Question about ancestry DNA results for siblings with same biological parents
Your DNA is not identical, unless you are identical twins. As you did not mention that you have an identical twin, I will assume that you are not identical. In which case, you each get 50% of your DNA from each parent. But event this is not 100% accurate, and I will explain why. All human genomes are between 99% and 99.9% identical. So the 50% difference between sibling genomes is actually 50% of that 0.1-1% difference (https://www.ncbi.nlm.nih.gov/pubmed/20471132). More so, if two siblings would be of different sex, the male will have access to the patrilineal ancestry of the Y chromosome, which the female won’t have.
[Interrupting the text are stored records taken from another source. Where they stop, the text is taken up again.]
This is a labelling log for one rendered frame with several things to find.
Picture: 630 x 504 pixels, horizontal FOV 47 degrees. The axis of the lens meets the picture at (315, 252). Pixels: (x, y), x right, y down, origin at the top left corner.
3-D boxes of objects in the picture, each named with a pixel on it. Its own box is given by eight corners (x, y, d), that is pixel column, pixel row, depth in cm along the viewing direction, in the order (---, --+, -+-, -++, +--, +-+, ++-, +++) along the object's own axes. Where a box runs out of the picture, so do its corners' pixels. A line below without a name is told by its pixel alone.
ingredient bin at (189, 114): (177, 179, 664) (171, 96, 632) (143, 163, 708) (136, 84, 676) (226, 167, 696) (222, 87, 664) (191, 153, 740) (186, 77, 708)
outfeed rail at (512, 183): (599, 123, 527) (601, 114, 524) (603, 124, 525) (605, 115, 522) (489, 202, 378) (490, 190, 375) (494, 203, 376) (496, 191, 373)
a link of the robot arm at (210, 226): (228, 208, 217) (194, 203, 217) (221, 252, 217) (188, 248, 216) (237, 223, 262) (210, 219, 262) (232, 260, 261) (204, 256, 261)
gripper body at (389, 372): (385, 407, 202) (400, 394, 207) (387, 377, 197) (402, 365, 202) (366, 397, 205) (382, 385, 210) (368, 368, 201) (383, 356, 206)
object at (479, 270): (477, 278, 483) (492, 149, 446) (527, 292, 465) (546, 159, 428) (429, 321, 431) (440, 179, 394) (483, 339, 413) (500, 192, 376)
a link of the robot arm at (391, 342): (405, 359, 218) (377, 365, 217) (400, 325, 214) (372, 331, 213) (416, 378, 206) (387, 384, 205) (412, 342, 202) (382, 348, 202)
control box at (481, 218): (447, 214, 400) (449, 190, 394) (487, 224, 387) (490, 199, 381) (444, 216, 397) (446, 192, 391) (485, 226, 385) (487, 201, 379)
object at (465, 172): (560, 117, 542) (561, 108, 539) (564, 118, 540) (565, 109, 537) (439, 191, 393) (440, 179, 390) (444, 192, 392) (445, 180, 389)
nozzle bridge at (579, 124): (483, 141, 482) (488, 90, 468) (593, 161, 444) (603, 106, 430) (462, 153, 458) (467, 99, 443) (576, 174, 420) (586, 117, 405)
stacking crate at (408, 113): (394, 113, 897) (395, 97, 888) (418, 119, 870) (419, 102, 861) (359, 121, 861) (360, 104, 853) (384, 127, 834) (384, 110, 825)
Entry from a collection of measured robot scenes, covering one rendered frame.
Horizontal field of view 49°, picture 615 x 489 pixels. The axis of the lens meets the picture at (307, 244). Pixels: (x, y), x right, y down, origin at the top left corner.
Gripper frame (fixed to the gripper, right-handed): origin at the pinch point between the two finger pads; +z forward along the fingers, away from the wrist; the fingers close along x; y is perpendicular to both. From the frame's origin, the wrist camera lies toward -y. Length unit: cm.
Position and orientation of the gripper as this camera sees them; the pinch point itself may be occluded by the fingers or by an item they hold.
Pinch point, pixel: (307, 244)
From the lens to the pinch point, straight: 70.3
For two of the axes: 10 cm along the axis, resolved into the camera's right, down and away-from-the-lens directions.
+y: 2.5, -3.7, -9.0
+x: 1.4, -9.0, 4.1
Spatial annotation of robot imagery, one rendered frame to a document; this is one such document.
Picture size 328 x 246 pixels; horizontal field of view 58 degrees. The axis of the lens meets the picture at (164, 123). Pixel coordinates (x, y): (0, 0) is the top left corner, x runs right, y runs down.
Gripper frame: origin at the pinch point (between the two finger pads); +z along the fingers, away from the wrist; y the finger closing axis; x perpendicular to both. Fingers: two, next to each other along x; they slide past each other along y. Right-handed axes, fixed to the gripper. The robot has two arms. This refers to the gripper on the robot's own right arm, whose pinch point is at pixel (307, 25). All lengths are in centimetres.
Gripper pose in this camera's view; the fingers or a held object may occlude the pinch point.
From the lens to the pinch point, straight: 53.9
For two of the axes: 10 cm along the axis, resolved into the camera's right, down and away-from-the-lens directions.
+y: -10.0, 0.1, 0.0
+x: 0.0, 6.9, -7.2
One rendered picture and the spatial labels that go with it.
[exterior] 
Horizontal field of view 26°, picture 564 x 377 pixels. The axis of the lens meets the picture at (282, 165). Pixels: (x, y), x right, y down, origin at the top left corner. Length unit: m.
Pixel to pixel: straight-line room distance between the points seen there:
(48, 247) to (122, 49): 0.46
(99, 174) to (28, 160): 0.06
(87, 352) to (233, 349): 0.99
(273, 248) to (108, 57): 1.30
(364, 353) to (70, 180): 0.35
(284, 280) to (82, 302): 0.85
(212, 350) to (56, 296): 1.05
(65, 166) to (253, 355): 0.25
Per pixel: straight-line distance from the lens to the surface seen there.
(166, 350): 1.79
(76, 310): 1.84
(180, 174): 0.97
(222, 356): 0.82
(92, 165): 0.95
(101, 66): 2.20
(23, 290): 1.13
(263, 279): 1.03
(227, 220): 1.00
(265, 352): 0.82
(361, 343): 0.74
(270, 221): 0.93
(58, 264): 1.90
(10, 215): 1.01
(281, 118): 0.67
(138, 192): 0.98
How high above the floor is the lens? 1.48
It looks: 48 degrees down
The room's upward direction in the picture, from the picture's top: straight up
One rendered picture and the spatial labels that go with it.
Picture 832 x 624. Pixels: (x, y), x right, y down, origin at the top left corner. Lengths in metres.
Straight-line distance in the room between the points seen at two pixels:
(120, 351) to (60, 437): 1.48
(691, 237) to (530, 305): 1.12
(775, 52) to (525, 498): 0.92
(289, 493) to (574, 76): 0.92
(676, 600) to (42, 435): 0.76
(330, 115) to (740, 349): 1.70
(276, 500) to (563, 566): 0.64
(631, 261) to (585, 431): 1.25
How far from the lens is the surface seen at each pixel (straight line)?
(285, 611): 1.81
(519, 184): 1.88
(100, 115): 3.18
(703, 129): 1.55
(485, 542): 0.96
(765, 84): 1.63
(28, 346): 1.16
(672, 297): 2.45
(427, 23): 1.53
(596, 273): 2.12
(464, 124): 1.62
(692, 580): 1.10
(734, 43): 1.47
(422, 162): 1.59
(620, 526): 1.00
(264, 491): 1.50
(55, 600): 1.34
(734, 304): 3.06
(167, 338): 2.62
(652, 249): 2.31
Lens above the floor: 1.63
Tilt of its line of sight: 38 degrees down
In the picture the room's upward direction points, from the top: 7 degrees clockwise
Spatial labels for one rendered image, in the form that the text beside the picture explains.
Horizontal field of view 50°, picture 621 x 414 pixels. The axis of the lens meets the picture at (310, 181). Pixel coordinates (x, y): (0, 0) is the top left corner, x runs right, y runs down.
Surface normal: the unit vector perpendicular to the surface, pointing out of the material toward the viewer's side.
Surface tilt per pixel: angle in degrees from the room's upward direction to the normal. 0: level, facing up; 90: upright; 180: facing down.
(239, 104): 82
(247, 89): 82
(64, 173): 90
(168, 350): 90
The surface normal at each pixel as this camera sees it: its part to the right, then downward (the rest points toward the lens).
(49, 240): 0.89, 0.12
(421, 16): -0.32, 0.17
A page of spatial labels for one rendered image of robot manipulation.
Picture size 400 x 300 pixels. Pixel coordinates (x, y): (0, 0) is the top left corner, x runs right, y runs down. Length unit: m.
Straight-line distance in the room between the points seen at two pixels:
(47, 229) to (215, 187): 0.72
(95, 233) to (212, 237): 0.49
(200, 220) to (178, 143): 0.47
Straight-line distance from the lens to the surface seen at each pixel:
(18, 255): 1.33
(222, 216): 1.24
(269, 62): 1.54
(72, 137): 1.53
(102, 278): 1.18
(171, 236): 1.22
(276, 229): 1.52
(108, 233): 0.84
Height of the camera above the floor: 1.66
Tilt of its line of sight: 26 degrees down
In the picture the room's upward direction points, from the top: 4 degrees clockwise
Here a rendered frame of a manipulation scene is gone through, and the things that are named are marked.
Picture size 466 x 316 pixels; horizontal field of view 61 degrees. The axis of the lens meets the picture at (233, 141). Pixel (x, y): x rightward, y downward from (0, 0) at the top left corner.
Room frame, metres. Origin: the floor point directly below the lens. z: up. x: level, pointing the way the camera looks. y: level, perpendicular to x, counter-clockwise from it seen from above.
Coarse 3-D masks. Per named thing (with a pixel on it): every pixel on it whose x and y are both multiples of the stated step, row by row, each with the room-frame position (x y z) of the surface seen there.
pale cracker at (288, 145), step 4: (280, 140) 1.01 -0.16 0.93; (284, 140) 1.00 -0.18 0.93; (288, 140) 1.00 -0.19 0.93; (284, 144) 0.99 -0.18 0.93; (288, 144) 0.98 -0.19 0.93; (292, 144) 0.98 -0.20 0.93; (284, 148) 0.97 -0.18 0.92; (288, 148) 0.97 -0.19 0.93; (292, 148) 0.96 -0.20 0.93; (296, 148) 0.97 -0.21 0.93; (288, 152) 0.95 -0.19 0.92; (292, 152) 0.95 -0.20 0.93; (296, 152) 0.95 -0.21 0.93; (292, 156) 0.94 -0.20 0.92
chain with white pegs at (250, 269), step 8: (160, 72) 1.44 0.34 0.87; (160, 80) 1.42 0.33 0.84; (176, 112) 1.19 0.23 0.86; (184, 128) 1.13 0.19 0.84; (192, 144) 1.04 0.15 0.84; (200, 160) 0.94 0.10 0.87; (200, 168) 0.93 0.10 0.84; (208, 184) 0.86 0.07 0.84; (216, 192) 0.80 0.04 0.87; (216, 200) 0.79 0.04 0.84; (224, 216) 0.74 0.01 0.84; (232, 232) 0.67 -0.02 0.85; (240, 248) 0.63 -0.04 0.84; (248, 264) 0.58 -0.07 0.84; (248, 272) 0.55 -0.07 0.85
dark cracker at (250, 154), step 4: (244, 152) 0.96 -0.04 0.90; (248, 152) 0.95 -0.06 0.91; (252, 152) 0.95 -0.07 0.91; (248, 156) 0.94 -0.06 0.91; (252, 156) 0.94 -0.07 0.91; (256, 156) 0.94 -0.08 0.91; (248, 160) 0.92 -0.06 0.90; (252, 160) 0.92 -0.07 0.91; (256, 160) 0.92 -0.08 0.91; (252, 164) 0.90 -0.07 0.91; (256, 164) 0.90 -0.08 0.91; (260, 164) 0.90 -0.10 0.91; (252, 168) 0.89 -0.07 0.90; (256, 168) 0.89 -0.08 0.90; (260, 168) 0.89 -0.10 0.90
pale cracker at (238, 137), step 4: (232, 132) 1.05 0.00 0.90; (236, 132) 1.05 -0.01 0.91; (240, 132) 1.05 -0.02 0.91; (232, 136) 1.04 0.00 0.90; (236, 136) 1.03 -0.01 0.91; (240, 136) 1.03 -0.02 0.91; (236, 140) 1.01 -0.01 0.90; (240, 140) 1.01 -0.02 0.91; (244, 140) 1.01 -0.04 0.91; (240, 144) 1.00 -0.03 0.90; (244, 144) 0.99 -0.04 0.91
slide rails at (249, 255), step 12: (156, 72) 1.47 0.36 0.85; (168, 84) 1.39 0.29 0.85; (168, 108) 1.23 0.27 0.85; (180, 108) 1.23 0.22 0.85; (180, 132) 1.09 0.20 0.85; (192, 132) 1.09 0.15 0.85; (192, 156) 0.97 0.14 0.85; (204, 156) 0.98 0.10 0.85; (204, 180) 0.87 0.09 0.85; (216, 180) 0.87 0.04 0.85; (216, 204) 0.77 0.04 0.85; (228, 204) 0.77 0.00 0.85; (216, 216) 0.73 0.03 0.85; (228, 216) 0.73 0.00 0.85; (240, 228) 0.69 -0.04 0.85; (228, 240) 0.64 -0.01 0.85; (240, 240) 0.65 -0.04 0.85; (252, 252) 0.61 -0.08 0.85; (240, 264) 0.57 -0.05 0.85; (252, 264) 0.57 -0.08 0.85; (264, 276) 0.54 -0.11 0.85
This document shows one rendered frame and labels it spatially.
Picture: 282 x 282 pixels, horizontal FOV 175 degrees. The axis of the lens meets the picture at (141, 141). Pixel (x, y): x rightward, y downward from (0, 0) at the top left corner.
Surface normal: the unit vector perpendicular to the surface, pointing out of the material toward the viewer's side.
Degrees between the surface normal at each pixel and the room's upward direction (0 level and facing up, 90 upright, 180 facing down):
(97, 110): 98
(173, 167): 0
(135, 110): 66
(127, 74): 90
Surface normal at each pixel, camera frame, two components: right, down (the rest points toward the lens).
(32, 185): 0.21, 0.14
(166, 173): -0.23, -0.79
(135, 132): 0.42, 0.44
I recently came across an article which explains how DNA is passed down from generation to generation. You can read the full explanation, here: https://genetics.thetech.org/ask-a-geneticist/same-parents-different-ancestry
Unless you are identical twins, then it is very unlikely, almost impossible for the results to be identical. This is because each of you inherited 50% of each of your parents’ DNA. Based on probability, it’s impossible for two siblings to have inherited the exact same 50% from each parent. There is indeed a lot of overlap which will show up in your ancestry DNA results. In the same way the difference will be identified. Let’s say you have a parent with a high percentage of Eastern European ethnicity. It is likely that both you and your sibling inherited a considerable percentage of this. This percentage might not be the same size, so you might have 24% Eastern European, while your brother 32%.